Abortion Bill incompatible with human rights says Professor Binchy

The Government’s proposed
abortion legislation is “incompatible with the core values of human rights” because
it allows the deliberate and intentional destruction of innocent human life,
Professor William Binchy has said.

Testifying yesterday before the Oireachtas Health Committee,
Professor Binchy, formerly of Trinity College and the Irish Human Rights Commission,
said that the Bill as drafted could give rise to late term abortions where a
woman claimed to be suicidal.

Professor Binchy, who is also legal advisor to the Pro-Life Campaign, said
that Minister for Health James Reilly had claimed that the Bill would not
involve abortion of viable children in any circumstances.

Where medical treatment of
mothers was concerned, doctors had an obligation to have regard to the need to
preserve unborn human life as far as practicable should ensure that the lives of
viable children in the latter stages of pregnancy will be preserved and
nurtured.

However, he said in respect
of women who claimed to be suicidal, the bill contained no time limits.
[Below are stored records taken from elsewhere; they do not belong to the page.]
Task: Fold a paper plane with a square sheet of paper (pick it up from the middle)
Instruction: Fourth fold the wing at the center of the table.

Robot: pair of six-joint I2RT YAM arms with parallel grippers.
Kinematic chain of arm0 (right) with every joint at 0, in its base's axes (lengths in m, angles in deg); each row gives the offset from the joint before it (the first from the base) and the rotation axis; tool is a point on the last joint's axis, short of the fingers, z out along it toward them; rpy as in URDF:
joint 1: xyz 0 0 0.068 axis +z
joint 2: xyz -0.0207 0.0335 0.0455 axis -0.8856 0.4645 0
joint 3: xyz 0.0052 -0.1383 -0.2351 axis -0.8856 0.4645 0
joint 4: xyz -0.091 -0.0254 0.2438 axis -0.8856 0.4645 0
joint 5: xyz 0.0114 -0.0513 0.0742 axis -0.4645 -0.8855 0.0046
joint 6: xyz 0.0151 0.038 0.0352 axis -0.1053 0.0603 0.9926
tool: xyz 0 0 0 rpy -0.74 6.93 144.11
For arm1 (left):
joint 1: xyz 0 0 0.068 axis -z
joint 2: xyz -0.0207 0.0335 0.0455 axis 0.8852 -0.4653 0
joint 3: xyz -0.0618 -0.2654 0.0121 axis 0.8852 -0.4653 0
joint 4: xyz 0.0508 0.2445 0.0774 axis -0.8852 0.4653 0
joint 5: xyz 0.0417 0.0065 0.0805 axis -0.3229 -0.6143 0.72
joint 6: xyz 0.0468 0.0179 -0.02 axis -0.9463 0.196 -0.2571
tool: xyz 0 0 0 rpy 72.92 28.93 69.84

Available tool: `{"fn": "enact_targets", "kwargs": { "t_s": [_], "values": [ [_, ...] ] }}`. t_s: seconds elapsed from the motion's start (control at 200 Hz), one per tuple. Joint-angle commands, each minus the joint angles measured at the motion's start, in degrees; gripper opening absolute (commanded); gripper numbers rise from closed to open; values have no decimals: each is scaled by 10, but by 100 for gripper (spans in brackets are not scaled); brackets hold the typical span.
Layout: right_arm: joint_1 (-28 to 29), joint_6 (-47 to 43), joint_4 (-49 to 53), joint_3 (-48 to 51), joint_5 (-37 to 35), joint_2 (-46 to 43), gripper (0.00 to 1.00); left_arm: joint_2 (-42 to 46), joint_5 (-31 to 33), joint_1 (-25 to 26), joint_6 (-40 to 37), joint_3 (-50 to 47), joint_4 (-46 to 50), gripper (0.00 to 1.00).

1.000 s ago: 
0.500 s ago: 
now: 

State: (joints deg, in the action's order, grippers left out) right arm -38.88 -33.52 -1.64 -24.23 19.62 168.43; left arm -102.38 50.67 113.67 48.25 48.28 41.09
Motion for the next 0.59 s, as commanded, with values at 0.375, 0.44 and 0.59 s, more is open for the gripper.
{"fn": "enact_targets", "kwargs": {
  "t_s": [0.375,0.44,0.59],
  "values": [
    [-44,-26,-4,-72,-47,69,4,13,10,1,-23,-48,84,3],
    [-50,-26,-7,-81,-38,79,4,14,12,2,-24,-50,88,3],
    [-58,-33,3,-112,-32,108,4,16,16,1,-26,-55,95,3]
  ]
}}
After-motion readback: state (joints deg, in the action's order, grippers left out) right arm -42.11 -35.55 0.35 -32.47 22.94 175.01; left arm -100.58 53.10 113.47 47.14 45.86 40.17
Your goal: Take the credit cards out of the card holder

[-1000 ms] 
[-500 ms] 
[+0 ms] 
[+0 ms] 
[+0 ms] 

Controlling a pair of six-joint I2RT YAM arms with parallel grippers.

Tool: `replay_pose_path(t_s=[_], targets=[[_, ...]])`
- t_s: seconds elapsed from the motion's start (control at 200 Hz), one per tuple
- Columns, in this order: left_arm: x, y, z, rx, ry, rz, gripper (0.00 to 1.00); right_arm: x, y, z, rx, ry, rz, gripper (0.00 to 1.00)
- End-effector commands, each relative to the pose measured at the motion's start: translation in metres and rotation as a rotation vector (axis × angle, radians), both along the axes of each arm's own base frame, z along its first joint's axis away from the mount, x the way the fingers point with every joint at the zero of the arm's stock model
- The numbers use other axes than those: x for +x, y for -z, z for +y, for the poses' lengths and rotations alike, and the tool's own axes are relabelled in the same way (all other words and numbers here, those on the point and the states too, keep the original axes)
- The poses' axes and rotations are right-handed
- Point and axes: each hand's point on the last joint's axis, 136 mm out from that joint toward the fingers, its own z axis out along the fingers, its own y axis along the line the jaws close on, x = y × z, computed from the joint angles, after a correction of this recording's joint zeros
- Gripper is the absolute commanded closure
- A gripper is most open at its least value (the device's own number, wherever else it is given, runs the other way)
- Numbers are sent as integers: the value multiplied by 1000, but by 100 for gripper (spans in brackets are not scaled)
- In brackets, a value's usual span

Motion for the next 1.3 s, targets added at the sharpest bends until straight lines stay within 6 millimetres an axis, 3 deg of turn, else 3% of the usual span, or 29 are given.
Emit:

“Here we are in an entirely
different situation,” he said.

“In medical situations where
the location of the child within its mother’s womb is causing danger to the
mother, doctors will remove the child and zealously strive to keep it alive.

“In cases of suicidal
ideation, however, the problem is deeper than one of the geographical location
of the child. In some cases the very existence of the child may be the basis of
the suicidal ideation. As long as the child lives, the problem remains. Merely
to end the pregnancy and keep the child alive will not solve those cases. On
the premise that abortion is a legitimate option in those cases, the goal must
be to terminate the life of the child.”

Professor Binchy said that
the Government’s Expert Group had argued that the Supreme Court, in speaking of
terminating the pregnancy rather than the life of the child, did not authorise
the termination of the life of a viable child and had appeared to think that
this distinction applied in cases of suicidal ideation.
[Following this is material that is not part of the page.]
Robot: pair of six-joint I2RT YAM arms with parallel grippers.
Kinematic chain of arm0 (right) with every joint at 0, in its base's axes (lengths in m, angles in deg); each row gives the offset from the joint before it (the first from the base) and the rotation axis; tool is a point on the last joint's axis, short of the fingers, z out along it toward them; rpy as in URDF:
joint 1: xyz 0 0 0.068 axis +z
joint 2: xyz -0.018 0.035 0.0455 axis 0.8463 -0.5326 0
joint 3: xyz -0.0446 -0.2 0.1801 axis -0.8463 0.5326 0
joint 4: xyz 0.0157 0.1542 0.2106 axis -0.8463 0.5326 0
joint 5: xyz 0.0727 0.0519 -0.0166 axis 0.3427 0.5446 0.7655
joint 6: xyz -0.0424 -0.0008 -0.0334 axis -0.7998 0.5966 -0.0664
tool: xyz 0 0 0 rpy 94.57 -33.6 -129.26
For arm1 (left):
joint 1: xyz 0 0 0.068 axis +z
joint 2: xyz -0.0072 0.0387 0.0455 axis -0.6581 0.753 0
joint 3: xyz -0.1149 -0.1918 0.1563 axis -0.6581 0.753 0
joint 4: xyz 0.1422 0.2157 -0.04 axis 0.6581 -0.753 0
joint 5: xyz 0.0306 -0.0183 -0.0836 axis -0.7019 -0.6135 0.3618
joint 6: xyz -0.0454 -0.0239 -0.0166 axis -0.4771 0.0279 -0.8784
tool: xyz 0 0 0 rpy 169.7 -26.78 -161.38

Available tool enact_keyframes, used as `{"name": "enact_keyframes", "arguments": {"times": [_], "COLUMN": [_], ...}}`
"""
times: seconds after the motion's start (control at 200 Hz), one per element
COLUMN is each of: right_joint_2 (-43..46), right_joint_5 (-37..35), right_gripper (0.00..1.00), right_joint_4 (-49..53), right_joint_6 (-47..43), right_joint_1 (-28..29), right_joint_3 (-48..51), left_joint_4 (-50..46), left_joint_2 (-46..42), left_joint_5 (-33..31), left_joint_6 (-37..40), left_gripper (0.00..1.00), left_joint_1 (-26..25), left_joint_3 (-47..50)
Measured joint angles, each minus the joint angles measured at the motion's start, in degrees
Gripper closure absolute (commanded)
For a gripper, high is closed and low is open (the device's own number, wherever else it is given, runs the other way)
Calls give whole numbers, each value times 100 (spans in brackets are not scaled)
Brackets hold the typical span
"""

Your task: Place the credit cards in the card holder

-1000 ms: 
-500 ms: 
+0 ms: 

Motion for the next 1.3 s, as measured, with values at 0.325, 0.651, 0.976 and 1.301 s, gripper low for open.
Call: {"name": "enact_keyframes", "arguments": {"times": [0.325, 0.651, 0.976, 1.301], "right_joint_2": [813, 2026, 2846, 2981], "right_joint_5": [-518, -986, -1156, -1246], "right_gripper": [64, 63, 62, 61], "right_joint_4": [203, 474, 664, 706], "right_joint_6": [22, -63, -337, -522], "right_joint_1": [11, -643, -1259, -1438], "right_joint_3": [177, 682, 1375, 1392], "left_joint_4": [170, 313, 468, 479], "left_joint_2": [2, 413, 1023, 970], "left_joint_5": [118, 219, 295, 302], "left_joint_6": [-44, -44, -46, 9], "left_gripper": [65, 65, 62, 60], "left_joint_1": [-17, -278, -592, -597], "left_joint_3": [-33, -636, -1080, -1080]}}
But this interpretation was
hard to reconcile with the actual judgement of the Supreme Court in the X case
was inconsistent with the basis of that judgment, which was that “suicidal
ideation is a basis for the intentional taking of the life of the unborn
child”.

Dr Maria Cahill, a lecturer
in Constitutional law from University College Cork said that the legislation
appeared to be unconstitutional on the basis that the Constitution protected
all human life whereas the Government’s proposal “targets a specific subset of
those who are guaranteed a right to life under the Constitution and makes the
direct and intentional targeting of their lives lawful in certain
circumstances”.

She said that while the
legislation met the X case test of permitting abortion “where there is a real
and substantial risk to the life of the woman which can only be averted by that
medical procedure, the unborn life can be ended ‘at any time following
implantation until such time as it has completely proceeded in a living state
from the body of the woman’”.

However, Dr Cahill said that
the legislation had not taken into account other cases in which the X case test
on suicide had been applied.

She referred to one such
case, Cosma v Minister for Justice, from 2006, in which the High Court had
examined this test in the case of a woman
appealing against a deportation order on the basis that she would commit
suicide if she were deported.

The
court found that that the absence of a treatment plan for a psychiatric
condition and the fact that the person was
not undergoing therapy or counselling were relevant factors in determining how
real and substantial the risk to life was.

The court also found that
the fact that the claimant has not even considered removing the risk to life by
treatment or by some other means was
relevant to considering whether the risk could
really only be averted by the course of action she preferred.

It also held that the
Minister was entitled to take into consideration arguments of public policy, as
he had argued very vigorously in submissions that he should be, making the
point that “to permit the threat of suicide to act as a stop on the execution
of administrative decisions, such as deportation, would be to open a Pandora’s
box of potential abuse with possible effects of paralysing administrative
activity in any given area of government”.

Dr Cahill said that the
Government’s legislation failed to meet this test.

Barrister Paul Brady said
section or head 4 in the draft legislation creates for the first time a
statutory basis in Irish law for what may be a direct and intentional termination
of an unborn child’s life.

“Head 4 marks a change in
the law. I don’t think its accurate to say otherwise,” Mr Brady said.